Here, there are records of personal lives, literary insights, empirical talk, and evaluations of peers. Almost all English teachers have said that the best way to learn a word is to understand the meaning of a word from the English explanation. This is very much like reading "Experience", its notes continue to enrich the content of the original text, like a matryoshka doll, giving you layer after layer of surprises, making you laugh, frequently nodding, and can't help but annotate a few words; feeding you new "materials" to satisfy your gossip curiosity, and constantly enriching your knowledge; bringing you a certain emotion - happiness, disdain, sadness... You "peel the onion" in the overlap between them and the main text, carefully searching for the truth.

Unlike the sarcasm, which is brisk and sharp, where grief comes slowly and unexpectedly, the heavy dart of "death" suddenly hits you. "The father is dying, and his father has walked this way (and so has his father's father). The inevitable is coming, and your heart is ready to get up and meet it. 'The feeling of something about to happen when it's about to hang in the balance. ''Unresolved', that's right. 'Unresolved' is no less than the truth. ”

But that's not all.
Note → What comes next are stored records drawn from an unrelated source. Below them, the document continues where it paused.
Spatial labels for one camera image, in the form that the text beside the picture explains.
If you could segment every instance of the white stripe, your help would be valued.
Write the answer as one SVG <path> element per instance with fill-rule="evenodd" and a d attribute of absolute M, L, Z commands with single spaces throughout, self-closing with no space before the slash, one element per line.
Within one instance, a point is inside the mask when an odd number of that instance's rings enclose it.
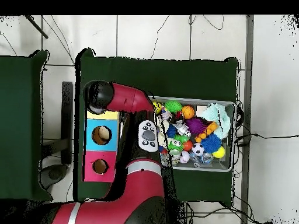
<path fill-rule="evenodd" d="M 68 224 L 75 224 L 76 222 L 76 217 L 79 211 L 81 203 L 77 202 L 72 209 L 71 215 L 69 216 Z"/>
<path fill-rule="evenodd" d="M 158 173 L 161 176 L 161 166 L 156 164 L 155 162 L 150 162 L 149 160 L 139 160 L 130 164 L 128 167 L 128 175 L 130 173 L 134 173 L 140 170 L 152 171 L 154 173 Z"/>

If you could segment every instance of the yellow square panel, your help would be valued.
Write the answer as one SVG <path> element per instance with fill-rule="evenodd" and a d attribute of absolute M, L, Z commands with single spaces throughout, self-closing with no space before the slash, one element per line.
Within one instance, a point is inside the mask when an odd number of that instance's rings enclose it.
<path fill-rule="evenodd" d="M 118 120 L 119 119 L 119 112 L 118 111 L 106 111 L 103 114 L 92 114 L 87 111 L 87 118 L 91 118 L 94 120 Z"/>

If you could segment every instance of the green spiky ball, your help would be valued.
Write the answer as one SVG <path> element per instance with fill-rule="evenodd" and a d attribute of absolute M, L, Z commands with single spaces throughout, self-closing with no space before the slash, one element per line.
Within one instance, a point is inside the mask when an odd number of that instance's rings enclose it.
<path fill-rule="evenodd" d="M 175 135 L 174 139 L 180 141 L 181 143 L 187 142 L 190 138 L 185 135 Z"/>
<path fill-rule="evenodd" d="M 173 141 L 170 142 L 170 144 L 168 145 L 168 149 L 171 151 L 172 149 L 177 149 L 179 151 L 182 151 L 184 146 L 183 146 L 183 143 L 180 142 L 180 146 L 176 146 L 172 143 Z"/>
<path fill-rule="evenodd" d="M 171 113 L 176 113 L 177 111 L 181 111 L 183 108 L 182 105 L 176 100 L 169 100 L 164 104 L 164 106 L 169 110 Z"/>

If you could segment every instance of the white foam block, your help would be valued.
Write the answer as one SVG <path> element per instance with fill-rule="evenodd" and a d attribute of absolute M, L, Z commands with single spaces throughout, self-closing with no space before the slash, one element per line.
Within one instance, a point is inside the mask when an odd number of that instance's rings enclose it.
<path fill-rule="evenodd" d="M 200 117 L 205 109 L 207 109 L 207 106 L 196 106 L 196 117 Z"/>

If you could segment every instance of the blue square panel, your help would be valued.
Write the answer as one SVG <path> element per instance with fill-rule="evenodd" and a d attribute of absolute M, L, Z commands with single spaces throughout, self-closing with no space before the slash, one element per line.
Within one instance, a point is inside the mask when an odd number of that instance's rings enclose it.
<path fill-rule="evenodd" d="M 92 132 L 98 126 L 105 126 L 112 132 L 111 140 L 105 145 L 96 144 L 92 139 Z M 117 151 L 117 120 L 87 119 L 86 150 L 87 151 Z"/>

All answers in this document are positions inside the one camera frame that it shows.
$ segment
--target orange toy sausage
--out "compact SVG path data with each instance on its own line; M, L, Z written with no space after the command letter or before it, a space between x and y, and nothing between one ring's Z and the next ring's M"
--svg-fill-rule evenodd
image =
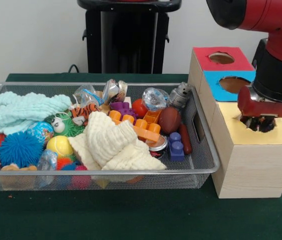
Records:
M182 137L182 144L184 145L185 155L190 154L192 152L192 146L191 146L189 132L187 131L187 127L182 123L179 126L179 134Z

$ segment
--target blue building block
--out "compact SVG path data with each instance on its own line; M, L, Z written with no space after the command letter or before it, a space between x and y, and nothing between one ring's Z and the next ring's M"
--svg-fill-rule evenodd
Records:
M173 132L168 137L170 159L173 162L181 162L185 159L183 144L181 143L181 135L178 132Z
M255 71L204 71L205 79L210 86L213 97L218 102L237 102L238 94L226 91L219 81L225 77L244 78L249 82L254 81Z

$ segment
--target wire mesh basket
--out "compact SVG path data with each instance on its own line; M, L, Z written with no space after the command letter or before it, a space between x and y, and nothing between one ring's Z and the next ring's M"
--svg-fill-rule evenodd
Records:
M91 83L102 91L104 83ZM18 95L30 92L52 97L72 96L81 83L0 83L0 94L11 91ZM129 83L127 96L134 101L149 86L170 93L178 83ZM172 162L166 152L161 161L166 170L134 171L0 171L0 191L44 190L127 190L127 189L199 189L220 165L219 157L194 89L182 113L193 151L182 162Z

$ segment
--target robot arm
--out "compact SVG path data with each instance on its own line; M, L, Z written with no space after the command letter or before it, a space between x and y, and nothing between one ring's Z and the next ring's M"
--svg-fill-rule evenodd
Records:
M282 118L282 0L207 0L207 4L222 27L269 33L256 78L241 89L238 107L244 120Z

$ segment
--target yellow box top
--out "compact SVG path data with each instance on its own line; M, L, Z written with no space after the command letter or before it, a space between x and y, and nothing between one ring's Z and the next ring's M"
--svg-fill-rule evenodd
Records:
M282 145L282 118L276 119L277 126L272 131L255 132L238 119L241 112L237 102L219 102L218 106L235 145Z

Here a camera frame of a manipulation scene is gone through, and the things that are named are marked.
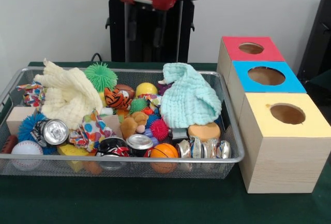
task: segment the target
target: green spiky ball
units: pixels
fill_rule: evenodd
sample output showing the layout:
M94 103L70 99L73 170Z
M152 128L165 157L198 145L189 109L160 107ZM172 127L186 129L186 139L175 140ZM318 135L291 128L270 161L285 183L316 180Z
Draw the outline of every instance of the green spiky ball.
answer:
M90 65L85 70L85 75L98 92L103 92L106 87L113 90L117 84L117 75L107 67L107 64Z
M134 112L142 111L144 108L147 107L147 101L144 98L137 98L134 99L131 103L130 114Z

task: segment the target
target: wire mesh basket
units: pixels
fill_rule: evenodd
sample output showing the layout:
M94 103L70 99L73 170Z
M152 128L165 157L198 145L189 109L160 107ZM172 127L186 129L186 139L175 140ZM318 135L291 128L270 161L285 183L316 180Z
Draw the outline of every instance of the wire mesh basket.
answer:
M37 74L42 74L42 67L27 67L18 71L4 92L0 95L2 107L0 119L0 147L10 135L6 119L13 107L23 104L23 92L16 86L32 83ZM112 69L118 76L118 83L135 88L140 83L156 84L163 79L161 70ZM235 163L244 157L243 143L236 125L232 105L223 77L213 71L199 72L216 91L222 102L222 112L218 125L221 128L221 140L231 145L231 158L228 159L193 159L193 158L137 158L137 157L92 157L52 155L12 155L0 154L0 175L32 176L104 176L104 177L167 177L167 178L225 178ZM163 142L171 143L170 138ZM16 169L15 162L35 163L30 171ZM170 173L157 173L151 163L175 168ZM91 173L85 169L97 164L101 170Z

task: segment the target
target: tiger plush toy
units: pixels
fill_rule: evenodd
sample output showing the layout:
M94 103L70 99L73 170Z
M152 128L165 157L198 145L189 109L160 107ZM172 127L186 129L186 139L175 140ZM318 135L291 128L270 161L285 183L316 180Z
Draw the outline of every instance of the tiger plush toy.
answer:
M111 91L109 88L105 88L104 98L106 100L107 106L115 109L129 110L132 102L132 99L124 96L118 89Z

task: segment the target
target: stacked wooden boxes
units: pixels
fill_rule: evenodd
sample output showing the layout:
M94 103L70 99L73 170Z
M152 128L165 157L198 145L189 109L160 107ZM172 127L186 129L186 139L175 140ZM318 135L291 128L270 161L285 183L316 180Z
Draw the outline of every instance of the stacked wooden boxes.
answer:
M224 76L245 147L248 193L312 192L331 127L268 37L223 37Z

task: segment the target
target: brown plush toy
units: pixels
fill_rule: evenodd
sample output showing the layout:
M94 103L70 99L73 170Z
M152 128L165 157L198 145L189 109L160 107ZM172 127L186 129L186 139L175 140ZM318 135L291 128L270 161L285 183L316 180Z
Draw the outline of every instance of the brown plush toy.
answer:
M131 117L126 118L120 126L123 138L126 140L136 132L143 133L147 120L148 115L143 112L134 112Z
Around the time when his father fell ill and died, Amis ended his friendship with his old friend Barnes. Barnes' wife had been the publisher of amis's father and son, and when Ai's new book Intelligence was published, he changed agents, which annoyed Barnes, and he "smashed" a letter to the other party, "The last phrase in the letter is a well-known spoken word." That phrase consists of two words. Seven letters in total. Three of them are f. (I guess it's fuck off)

"I'll call you later — a long time later." —Little Ai wrote a reply to Barnes. How long is this long time? I wonder if, years from now, when Amis sees Barnes' words in mourning his dead wife, will they reconcile?
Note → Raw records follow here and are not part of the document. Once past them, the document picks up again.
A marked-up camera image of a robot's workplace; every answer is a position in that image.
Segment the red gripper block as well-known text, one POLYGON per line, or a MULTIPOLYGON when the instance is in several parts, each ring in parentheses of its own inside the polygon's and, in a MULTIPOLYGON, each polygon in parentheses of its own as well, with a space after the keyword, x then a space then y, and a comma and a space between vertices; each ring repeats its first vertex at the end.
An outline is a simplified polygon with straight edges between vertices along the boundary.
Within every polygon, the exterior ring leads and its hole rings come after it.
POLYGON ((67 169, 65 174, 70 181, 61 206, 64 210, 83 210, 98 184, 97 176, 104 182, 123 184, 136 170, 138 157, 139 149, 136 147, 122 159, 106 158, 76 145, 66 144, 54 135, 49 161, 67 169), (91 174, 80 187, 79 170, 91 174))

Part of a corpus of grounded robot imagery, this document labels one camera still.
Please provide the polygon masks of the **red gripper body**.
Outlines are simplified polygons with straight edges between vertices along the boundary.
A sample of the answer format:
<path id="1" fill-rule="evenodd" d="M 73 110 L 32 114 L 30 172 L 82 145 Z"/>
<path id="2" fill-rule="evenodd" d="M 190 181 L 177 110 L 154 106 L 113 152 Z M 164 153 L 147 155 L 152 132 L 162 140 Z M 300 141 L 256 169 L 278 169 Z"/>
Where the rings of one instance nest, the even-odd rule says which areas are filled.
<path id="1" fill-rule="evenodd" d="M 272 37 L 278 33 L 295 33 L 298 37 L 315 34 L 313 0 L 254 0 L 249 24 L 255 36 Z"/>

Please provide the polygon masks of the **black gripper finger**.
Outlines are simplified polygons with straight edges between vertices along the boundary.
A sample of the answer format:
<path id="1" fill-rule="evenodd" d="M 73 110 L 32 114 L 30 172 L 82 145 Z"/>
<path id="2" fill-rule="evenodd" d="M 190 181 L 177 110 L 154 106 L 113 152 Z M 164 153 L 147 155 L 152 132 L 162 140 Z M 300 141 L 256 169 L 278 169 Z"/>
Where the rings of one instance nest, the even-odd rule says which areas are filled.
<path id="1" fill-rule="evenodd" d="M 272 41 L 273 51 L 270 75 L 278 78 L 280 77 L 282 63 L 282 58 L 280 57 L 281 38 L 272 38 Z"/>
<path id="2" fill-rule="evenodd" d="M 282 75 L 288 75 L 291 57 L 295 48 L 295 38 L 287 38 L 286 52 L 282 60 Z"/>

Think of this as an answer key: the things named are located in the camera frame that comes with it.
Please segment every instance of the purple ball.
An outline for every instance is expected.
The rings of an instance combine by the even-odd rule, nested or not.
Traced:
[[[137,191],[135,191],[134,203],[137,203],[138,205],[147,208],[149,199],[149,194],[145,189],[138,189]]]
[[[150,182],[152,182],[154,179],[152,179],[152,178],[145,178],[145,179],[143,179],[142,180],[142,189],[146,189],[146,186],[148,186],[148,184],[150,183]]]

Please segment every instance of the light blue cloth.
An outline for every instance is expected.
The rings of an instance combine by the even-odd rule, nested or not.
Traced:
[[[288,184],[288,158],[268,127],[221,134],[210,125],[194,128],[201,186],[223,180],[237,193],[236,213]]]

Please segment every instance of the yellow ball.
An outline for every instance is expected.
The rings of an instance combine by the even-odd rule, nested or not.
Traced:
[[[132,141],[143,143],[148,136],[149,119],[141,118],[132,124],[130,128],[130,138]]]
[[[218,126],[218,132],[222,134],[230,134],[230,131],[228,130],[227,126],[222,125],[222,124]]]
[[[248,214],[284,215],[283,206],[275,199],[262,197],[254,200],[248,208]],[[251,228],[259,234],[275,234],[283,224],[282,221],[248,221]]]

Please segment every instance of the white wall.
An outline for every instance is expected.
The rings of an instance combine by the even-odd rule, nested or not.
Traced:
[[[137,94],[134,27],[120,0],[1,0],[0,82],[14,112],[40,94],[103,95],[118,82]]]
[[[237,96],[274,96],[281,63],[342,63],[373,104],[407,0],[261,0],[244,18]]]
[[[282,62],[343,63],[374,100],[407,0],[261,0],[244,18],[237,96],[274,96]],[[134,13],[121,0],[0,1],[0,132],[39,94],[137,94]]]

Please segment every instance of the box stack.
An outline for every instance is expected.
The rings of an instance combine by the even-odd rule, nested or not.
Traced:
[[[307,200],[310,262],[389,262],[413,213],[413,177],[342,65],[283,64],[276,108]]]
Some people use words to directly "smash" each other to death. The words and phrases that writers fly out are like "rain of arrows" shooting at each other; the reader is hit by the words in the book, and the "aftershock" of the drum is passed on to the next reader; in the interpretation of the same work by generation after generation, we see that culture will be passed on. Like the overthrow of dominoes, strange, vivid, elf-like words, in this way in the crackle of the photoelectric stone, the sound echoes.